Un ataque ClickFix suplantó CAPTCHAs para espiar a organizaciones de ayuda a Ucrania

Una sofisticada campaña de phishing de un solo día apuntó a funcionarios del gobierno regional ucraniano y a organizaciones clave en los esfuerzos humanitarios por la guerra en Ucrania, entre ellas el Comité Internacional de la Cruz Roja, UNICEF y varias ONG locales.

El ataque, identificado como “PhantomCaptcha” utilizó una táctica inédita: páginas falsas de verificación “I am not a robot” que pedían a las víctimas ejecutar manualmente comandos maliciosos en sus sistemas, bajo la apariencia de comprobaciones de seguridad de Cloudflare.

Una operación breve, pero cuidadosamente planificada

Según el equipo de investigación SentinelLabs (de SentinelOne), la operación comenzó y finalizó el 8 de octubre, aunque la infraestructura del ataque llevaba meses en preparación: varios dominios utilizados en la campaña fueron registrados desde marzo.

El objetivo era implantar un troyano de acceso remoto (RAT) basado en WebSocket, capaz de ejecutar comandos y exfiltrar datos de los sistemas comprometidos.

De un falso correo de Zoom a una trampa en la consola de Windows

El ataque comenzó con correos electrónicos falsificados que simulaban provenir de la Oficina del Presidente de Ucrania, e incluían archivos PDF con enlaces a un dominio malicioso que imitaba la plataforma de videoconferencias Zoom.

Al abrir el enlace, las víctimas eran recibidas por una pantalla de “verificación del navegador”, similar a las legítimas de Cloudflare, antes de ser redirigidas a una supuesta reunión segura.

Durante este proceso, el servidor del atacante generaba un identificador de cliente (client ID) para establecer una conexión mediante WebSocket. Si el identificador coincidía, el usuario era dirigido a una reunión real protegida con contraseña, posiblemente una fase de ingeniería social en tiempo real.

Si no coincidía, la víctima era llevada a una falsa página CAPTCHA que simulaba un control de seguridad “I am not a robot”, en ucraniano.

El captcha que ejecutaba código malicioso

En esta etapa, se pedía al usuario copiar un “token” y pegarlo en la línea de comandos de Windows (CMD).

Ese simple paso ejecutaba un comando PowerShell que descargaba y ejecutaba un script llamado cptch, el cual recopilaba información del sistema (nombre del equipo, dominio, usuario, UUID y procesos activos) y la enviaba al servidor de comando y control (C2) del atacante.

Posteriormente, se descargaba el payload final: un RAT ligero basado en WebSocket capaz de ejecutar órdenes remotas y exfiltrar información codificada en JSON base64.

Conexiones con ataques pro-rusos y variantes móviles

SentinelLabs detectó que los dominios y servidores utilizados estaban alojados en infraestructura rusa, y que poco después del ataque se observó una campaña relacionada dirigida a usuarios en Lviv (Ucrania).

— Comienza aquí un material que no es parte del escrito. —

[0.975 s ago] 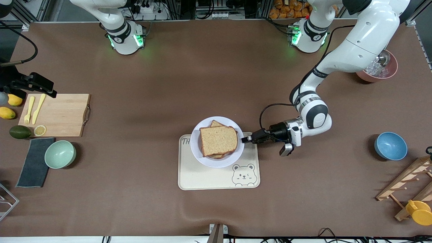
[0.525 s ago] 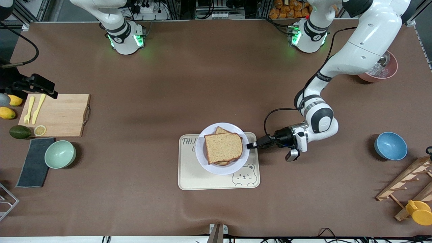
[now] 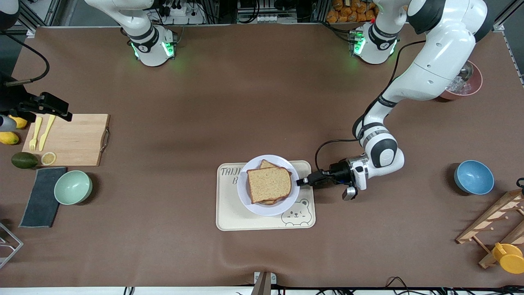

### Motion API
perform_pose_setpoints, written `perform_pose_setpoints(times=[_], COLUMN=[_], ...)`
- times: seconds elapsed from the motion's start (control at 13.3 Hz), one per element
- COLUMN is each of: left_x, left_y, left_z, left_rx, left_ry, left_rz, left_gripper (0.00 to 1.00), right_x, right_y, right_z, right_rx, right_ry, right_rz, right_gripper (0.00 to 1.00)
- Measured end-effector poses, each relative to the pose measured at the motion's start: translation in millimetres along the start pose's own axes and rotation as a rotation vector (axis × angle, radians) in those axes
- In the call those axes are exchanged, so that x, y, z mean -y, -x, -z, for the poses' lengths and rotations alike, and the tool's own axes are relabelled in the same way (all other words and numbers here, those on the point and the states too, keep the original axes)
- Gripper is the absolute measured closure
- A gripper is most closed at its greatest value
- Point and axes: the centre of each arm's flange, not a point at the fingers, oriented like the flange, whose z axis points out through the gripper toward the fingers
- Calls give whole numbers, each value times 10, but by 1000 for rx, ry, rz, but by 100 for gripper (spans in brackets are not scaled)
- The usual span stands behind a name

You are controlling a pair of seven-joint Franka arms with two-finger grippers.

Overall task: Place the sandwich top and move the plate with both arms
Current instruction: 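Slide the plate with the left gripper onto the bear tray, then open the left gripper and draw it back from the plate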

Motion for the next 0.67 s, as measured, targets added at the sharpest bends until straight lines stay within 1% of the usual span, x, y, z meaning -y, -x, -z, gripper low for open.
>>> perform_pose_setpoints(times=[0.3,0.67], left_x=[194,373], left_y=[-24,-88], left_z=[-32,15], left_rx=[-4,-14], left_ry=[-3,-27], left_rz=[14,14], left_gripper=[96,96], right_x=[-50,-70], right_y=[-8,-25], right_z=[-16,-48], right_rx=[3,9], right_ry=[0,-2], right_rz=[-9,-12], right_gripper=[0,0])
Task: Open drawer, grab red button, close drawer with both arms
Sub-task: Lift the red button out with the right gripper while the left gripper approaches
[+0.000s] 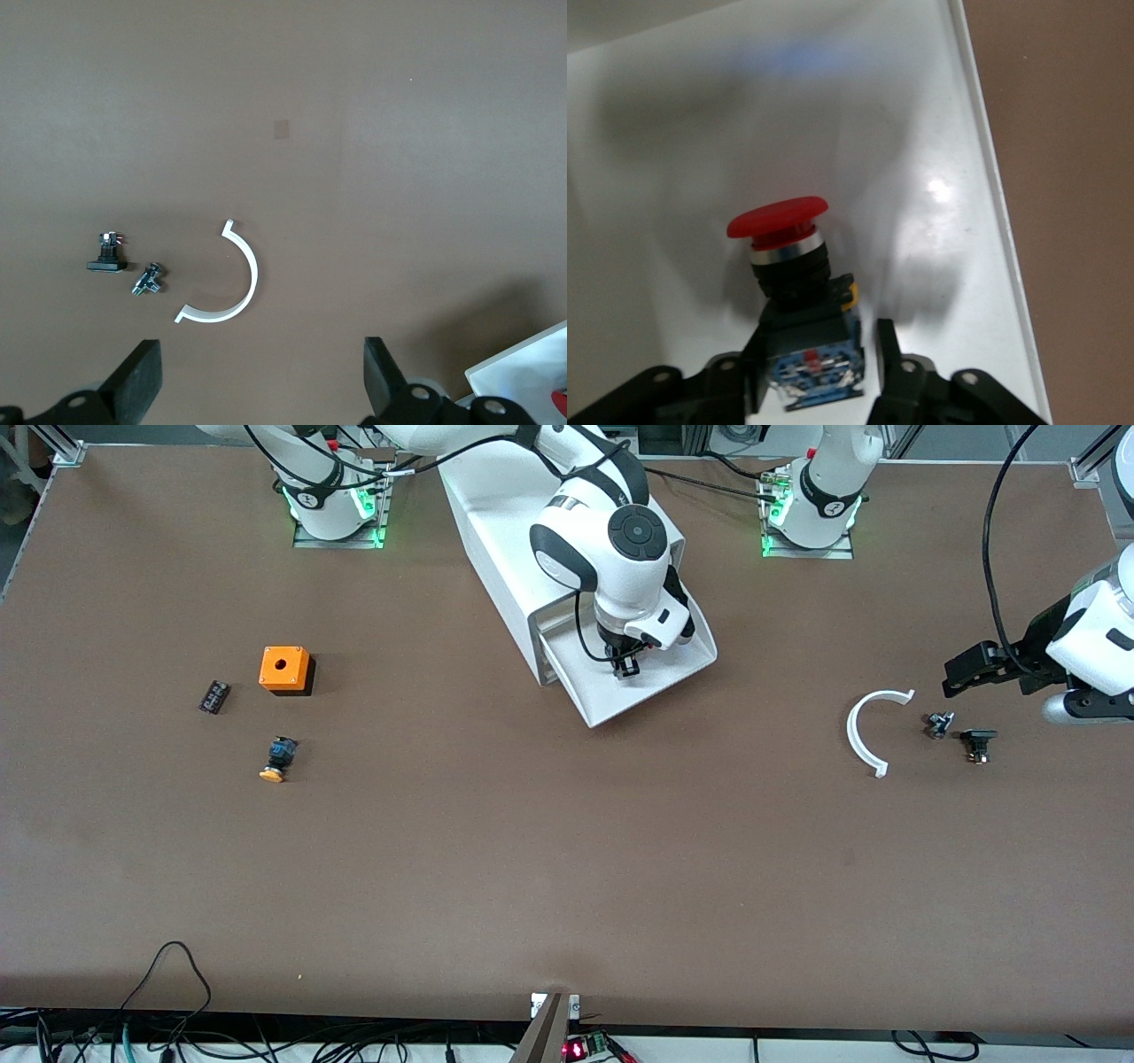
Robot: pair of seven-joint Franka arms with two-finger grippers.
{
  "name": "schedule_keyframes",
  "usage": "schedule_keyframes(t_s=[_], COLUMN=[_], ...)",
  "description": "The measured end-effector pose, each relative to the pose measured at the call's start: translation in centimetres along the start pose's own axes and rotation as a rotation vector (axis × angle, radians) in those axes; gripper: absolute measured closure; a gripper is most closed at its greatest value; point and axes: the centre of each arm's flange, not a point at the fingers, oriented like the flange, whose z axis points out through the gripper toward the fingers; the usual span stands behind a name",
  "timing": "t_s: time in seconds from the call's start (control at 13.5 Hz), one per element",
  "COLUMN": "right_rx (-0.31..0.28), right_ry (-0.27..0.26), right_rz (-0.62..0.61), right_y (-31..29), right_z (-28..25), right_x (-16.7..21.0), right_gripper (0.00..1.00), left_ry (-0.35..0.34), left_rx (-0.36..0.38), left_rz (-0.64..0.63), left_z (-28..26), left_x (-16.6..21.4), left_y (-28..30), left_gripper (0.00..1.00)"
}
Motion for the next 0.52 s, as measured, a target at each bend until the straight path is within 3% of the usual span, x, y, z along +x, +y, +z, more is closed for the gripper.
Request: schedule_keyframes(t_s=[0.52], right_rx=[-0.016], right_ry=[0.008], right_rz=[-0.013], right_y=[-0.7], right_z=[-0.8], right_x=[1.2], right_gripper=[0.58], left_ry=[-0.014], left_rx=[0.000], left_rz=[0.011], left_z=[0.8], left_x=[0.4], left_y=[0.1], left_gripper=[0.00])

Esta segunda operación distribuía aplicaciones Android falsas —como apps de contenido adulto o almacenamiento en la nube; que actuaban como spyware, espiando llamadas, ubicación y fotos del dispositivo.

Aunque los investigadores no atribuyeron directamente la operación a un actor específico, los indicadores técnicos y patrones tácticos coinciden con campañas recientes de ColdRiver (también conocido como Star Blizzard, UNC4057 o Callisto), un grupo vinculado al Servicio Federal de Seguridad de Rusia (FSB).

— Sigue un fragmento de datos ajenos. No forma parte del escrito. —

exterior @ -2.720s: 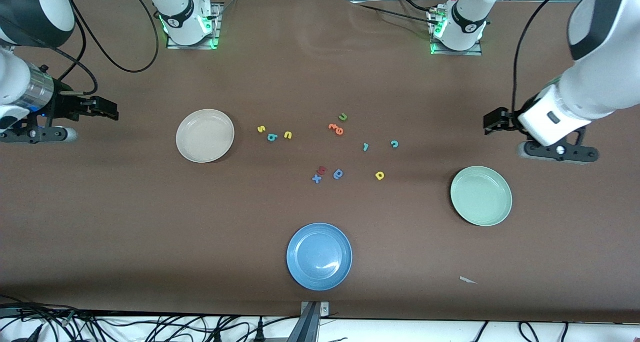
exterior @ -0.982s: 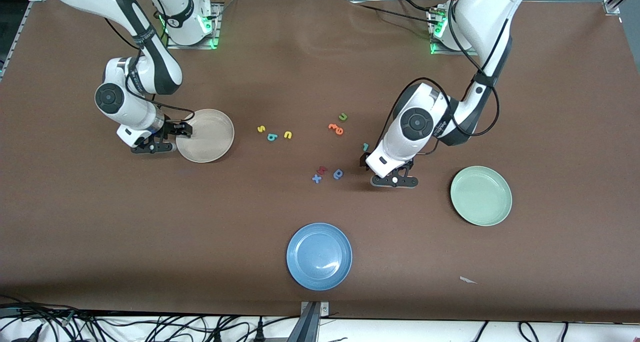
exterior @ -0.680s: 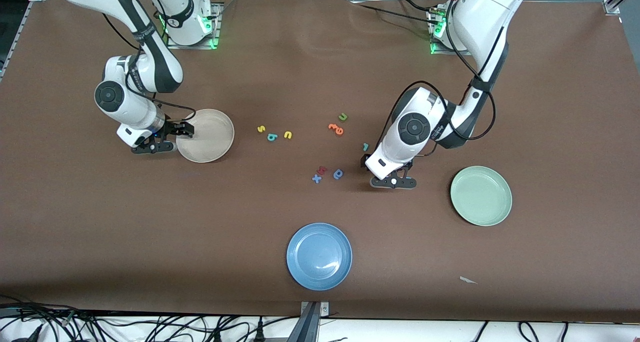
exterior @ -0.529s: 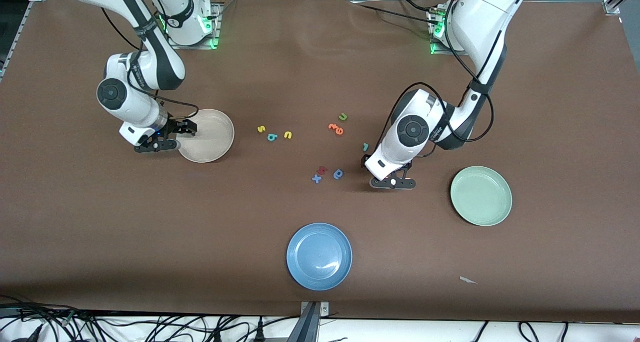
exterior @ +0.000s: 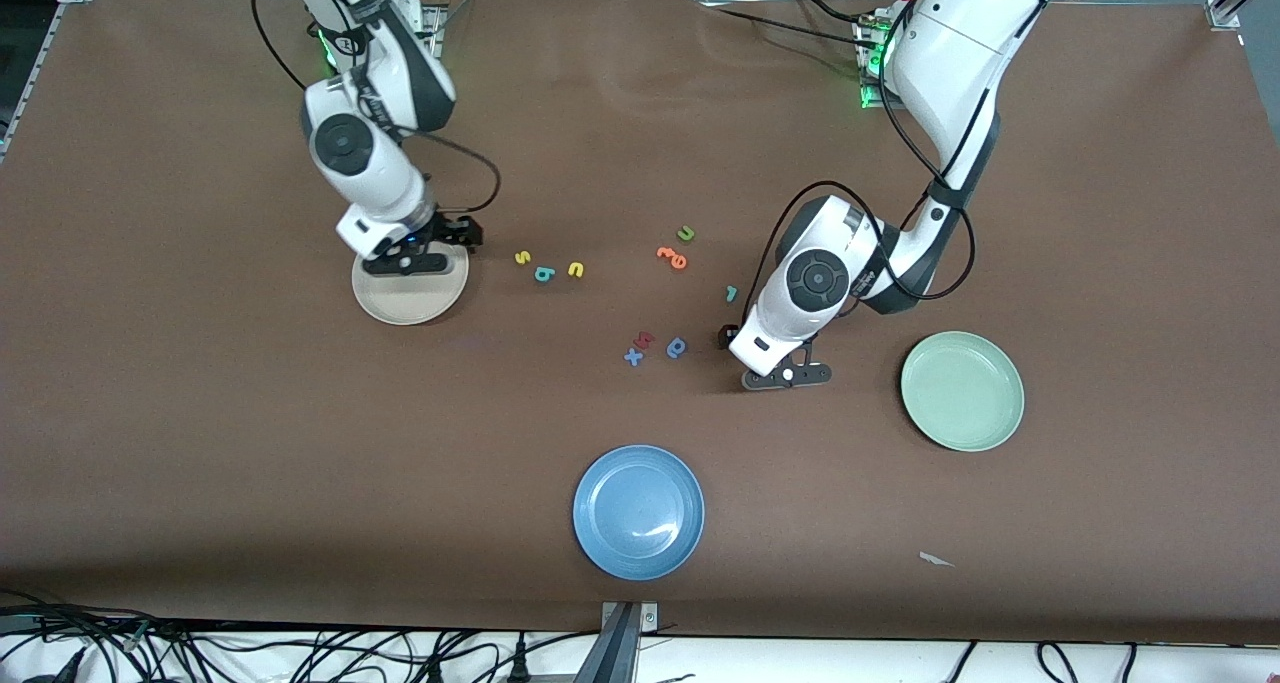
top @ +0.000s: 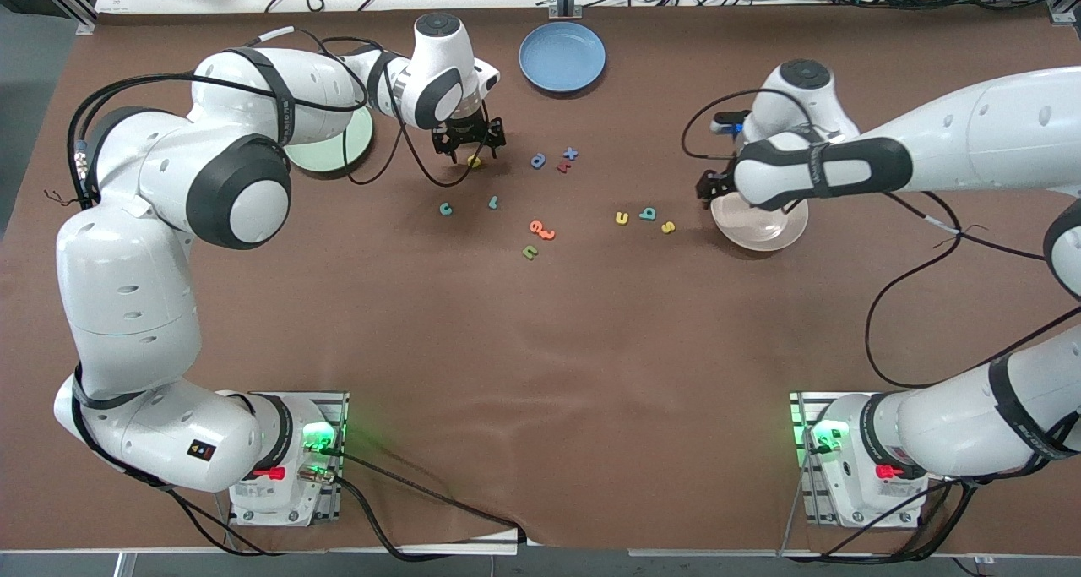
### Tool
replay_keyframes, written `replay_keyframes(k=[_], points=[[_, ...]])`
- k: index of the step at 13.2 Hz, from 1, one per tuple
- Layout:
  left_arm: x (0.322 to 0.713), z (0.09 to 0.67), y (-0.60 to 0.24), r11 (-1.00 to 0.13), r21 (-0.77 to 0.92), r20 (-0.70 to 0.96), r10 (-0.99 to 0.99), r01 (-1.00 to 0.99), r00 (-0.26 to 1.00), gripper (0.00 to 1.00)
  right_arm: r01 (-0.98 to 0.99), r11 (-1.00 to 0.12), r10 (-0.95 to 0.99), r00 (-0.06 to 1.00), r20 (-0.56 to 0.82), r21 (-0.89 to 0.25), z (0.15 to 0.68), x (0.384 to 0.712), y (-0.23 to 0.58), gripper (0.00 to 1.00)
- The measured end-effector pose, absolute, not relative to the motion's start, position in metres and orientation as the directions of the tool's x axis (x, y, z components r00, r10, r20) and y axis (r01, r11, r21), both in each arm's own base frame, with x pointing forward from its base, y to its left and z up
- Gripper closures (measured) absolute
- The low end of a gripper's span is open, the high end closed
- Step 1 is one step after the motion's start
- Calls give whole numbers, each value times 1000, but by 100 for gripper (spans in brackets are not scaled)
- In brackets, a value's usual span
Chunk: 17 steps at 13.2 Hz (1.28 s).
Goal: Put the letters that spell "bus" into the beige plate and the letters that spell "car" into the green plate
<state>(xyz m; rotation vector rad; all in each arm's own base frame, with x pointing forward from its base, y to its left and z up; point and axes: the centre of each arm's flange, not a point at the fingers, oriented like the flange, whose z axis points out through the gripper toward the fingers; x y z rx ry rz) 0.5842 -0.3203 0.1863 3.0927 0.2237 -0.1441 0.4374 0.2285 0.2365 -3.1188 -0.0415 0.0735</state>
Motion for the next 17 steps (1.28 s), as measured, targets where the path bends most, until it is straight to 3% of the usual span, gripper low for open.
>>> replay_keyframes(k=[5,9,17], points=[[582,172,-319,-983,18,-113,179,182,977,13,-46,-998,-45,999,-25,-52,227,416,302,2],[582,169,-319,-983,17,-114,182,185,977,32,-31,-997,-31,999,-10,-66,204,418,309,2],[590,175,-318,-981,26,-98,191,194,977,39,97,-995,97,995,10,-23,177,410,312,2]])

Un informe del Google Threat Intelligence Group (GTIG) publicado un día antes confirmó que ColdRiver ha estado utilizando retos falsos de CAPTCHA en campañas similares, aprovechando nuevas familias de malware como NOROBOT, YESROBOT y MAYBEROBOT.

Un nuevo frente en la guerra digital

El ataque PhantomCaptcha representa una evolución en la ingeniería social, combinando tácticas visualmente creíbles con ejecución manual para evadir defensas automatizadas.

La campaña demuestra que los actores estatales continúan experimentando con nuevos vectores de intrusión, apuntando no solo a infraestructura militar o gubernamental, sino también a organizaciones humanitarias cruciales para el apoyo a Ucrania.

SentinelLabs advierte que, aunque la campaña duró solo 24 horas, su sofisticación y enfoque estratégico sugieren que ataques similares podrían reaparecer en el futuro cercano, especialmente en contextos de conflicto geopolítico.